SSH Proxy provides an SSH protocol interface for SSH-compliant clients, authenticates and authorizes users using identity providers, provisions workspaces for users in a Kubernetes cluster, and transforms SSH protocol communication with workspace processes.

The below diagram shows a high-level architecture with SSH proxy as the core component.

The following sequence outlines the high-level operations handled by the SSH Proxy during an SSH session.

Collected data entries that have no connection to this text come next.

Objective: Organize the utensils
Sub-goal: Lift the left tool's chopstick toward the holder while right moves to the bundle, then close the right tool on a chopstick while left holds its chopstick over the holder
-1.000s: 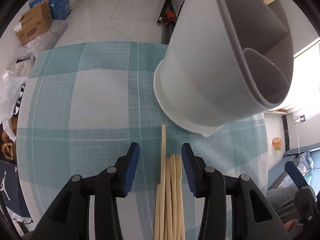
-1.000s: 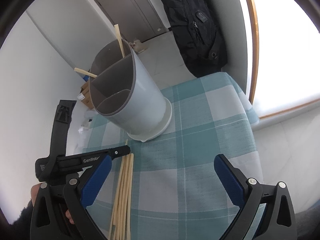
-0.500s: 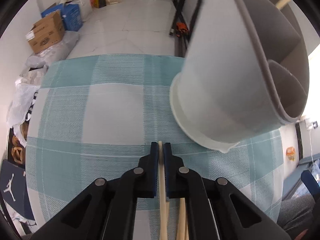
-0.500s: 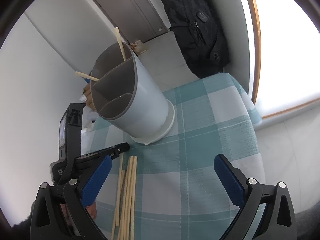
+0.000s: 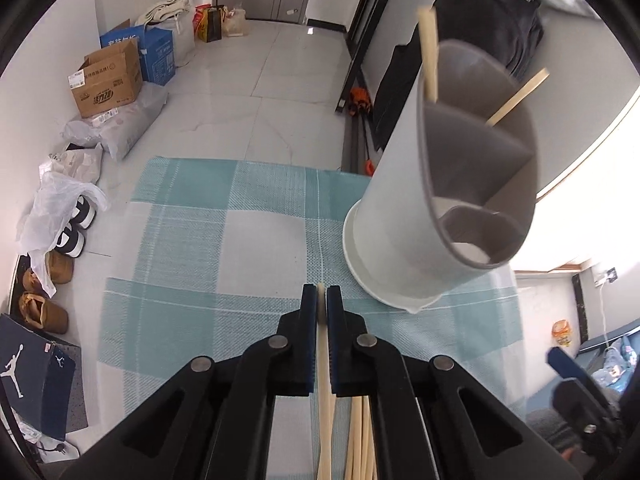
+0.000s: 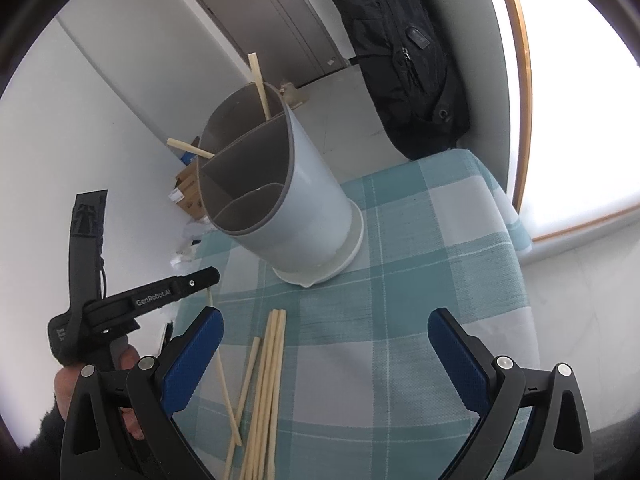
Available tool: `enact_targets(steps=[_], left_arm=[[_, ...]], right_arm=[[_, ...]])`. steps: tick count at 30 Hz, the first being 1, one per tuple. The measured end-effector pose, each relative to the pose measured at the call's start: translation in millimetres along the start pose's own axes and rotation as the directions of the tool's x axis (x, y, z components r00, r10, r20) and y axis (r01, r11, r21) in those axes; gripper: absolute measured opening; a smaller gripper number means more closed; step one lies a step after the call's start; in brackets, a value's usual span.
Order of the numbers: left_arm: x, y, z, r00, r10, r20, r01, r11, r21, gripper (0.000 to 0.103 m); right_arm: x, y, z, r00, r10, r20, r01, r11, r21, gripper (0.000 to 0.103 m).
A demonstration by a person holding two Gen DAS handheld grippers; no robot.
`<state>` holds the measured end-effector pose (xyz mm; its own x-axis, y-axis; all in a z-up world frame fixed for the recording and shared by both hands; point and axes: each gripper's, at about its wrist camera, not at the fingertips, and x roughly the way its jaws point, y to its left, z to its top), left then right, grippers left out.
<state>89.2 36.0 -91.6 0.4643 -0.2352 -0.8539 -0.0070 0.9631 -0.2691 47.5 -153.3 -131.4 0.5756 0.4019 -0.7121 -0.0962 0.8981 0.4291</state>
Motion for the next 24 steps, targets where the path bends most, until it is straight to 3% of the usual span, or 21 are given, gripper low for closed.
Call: enact_targets(steps=[3, 9, 13, 16, 18, 24], left_arm=[[-13.8, 1.4, -2.5, 1.0, -0.026, 0.012, 0.026, 0.999, -0.019, 0.001], [-37.3, 13.3, -5.5, 0.995, -0.077, 0.065, 0.08, 0.995, -0.053, 0.001], [-49.8, 16.8, -8.9, 0.989, -0.109, 0.1, 0.116, 0.991, -0.062, 0.001], [-56.3, 22.8, -11.1, 0.986, -0.124, 0.115, 0.131, 0.99, -0.057, 0.001], [-59.5, 28.3, -12.7, 0.982, -0.144, 0.121, 0.152, 0.986, -0.061, 0.001], [-66.7, 42.5, -15.2, 0.973, -0.191, 0.129, 0.202, 0.976, -0.081, 0.001]], right_arm=[[0.5, 7.4, -3.0, 0.999, 0.037, -0.01, -0.037, 0.999, -0.021, 0.097], [15.4, 29.0, -8.1, 0.989, 0.1, -0.108, -0.105, 0.994, -0.042, 0.063], [28.6, 53.0, -8.7, 0.975, 0.132, -0.18, -0.148, 0.986, -0.076, 0.054], [45.9, 67.3, -7.7, 0.957, 0.161, -0.241, -0.176, 0.984, -0.042, 0.051], [60.9, 75.2, -8.0, 0.943, 0.172, -0.286, -0.185, 0.982, -0.021, 0.043], [108.8, 95.0, -13.6, 0.904, 0.081, -0.42, -0.109, 0.993, -0.044, 0.037]])
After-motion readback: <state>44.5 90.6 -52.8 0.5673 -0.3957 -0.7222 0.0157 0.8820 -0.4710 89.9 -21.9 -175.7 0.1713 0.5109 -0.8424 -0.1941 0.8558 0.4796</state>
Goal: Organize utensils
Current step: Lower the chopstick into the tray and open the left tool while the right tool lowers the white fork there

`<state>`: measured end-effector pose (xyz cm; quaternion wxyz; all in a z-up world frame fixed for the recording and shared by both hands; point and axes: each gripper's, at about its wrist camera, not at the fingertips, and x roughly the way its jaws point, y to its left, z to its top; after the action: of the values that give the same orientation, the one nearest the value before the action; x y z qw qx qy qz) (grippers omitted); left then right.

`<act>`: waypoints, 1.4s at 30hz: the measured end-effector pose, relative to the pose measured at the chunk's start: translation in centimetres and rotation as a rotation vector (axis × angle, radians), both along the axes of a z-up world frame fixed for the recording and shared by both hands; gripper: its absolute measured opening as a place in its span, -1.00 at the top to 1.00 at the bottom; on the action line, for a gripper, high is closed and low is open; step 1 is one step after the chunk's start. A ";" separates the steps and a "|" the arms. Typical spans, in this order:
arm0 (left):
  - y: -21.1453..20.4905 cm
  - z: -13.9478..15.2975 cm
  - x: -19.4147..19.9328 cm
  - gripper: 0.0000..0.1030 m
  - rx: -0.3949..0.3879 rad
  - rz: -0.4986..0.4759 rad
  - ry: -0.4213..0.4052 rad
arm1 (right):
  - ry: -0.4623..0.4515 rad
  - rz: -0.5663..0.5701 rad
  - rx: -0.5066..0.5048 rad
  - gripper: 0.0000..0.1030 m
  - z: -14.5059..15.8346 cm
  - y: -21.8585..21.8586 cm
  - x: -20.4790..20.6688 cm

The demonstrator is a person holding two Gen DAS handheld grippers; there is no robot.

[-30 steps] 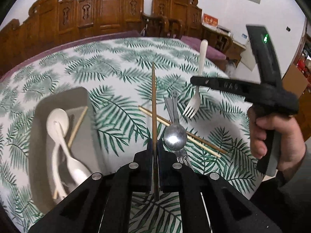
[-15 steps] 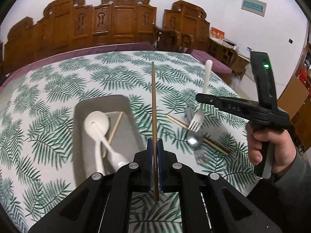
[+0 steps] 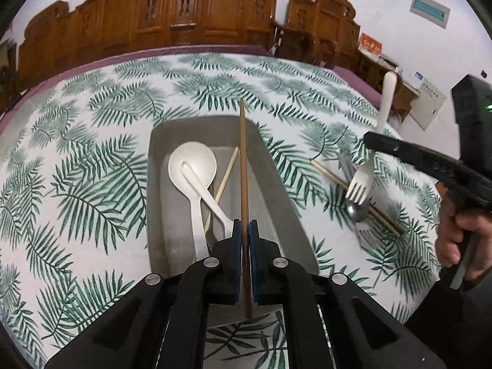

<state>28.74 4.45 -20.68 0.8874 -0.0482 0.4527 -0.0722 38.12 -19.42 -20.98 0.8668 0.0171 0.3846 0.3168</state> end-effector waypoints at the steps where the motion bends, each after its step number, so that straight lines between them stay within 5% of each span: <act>1: -0.1 -0.3 0.2 0.93 0.003 0.002 0.007 | -0.001 0.003 0.000 0.92 0.0 0.1 -0.1; 16: 0.1 -1.9 0.6 0.92 0.034 0.003 0.085 | -0.018 0.046 -0.015 0.92 0.8 2.0 -1.7; 33: 4.2 1.9 -0.1 0.92 0.022 0.085 -0.044 | -0.035 0.146 -0.007 0.92 2.9 8.1 -3.2; 42: 5.9 2.4 -0.1 0.92 0.016 0.125 -0.055 | 0.054 0.245 -0.020 0.92 0.6 13.1 -3.2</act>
<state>28.63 10.36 -18.29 0.9027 -0.0674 0.4247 -0.0146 34.90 -6.37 -20.35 0.8111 -0.0302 0.4102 0.4159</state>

  • SSH Connection. The user connects to K8shell using a standard SSH client (ssh CLI or an IDE with ssh plugin such as VS Code or IntelliJ). The SSH Proxy accepts the incoming SSH session request.
  • User Authentication. The SSH Proxy authenticates the user by calling the Identity Service over gRPC. The Identity Service integrates with identity providers (e.g. GitHub, GitLab, LDAP, etc.) to verify the user. See User Discovery and Onboarding for more details.
  • Failed Authentication Event Publishing. The SSH Proxy publishes information about failed authentication attempts to the NATS middleware for further analysis and automated IP blocking. See IP Address Protection for more details.
  • Authorization. The SSH Proxy evaluates authorization policies for SSH channels and requests, controlling what actions the user is permitted to perform. See SSH domain policy for more details.
  • Session Management. The SSH Proxy creates a session record and periodically reports metrics (ingress/egress volumes). When recording is enabled, it streams the TCP session to the Session service for capture in ASCIINEMA or PCAP format. See Session Recording for more details.
  • Workspace Provisioning. The SSH Proxy requests the Provisioner to find or start a workspace in Kubernetes. The Provisioner uses Kubernetes APIs for pods, volumes, and networking. See Workspace Provisioning for more details.
  • Interaction. The SSH Proxy forwards the request to the workspace’s k8shelld gRPC API to handle interactive channels such as shell, PTY, port forwarding, and Unix sockets. See SSH Channels Communication for more details.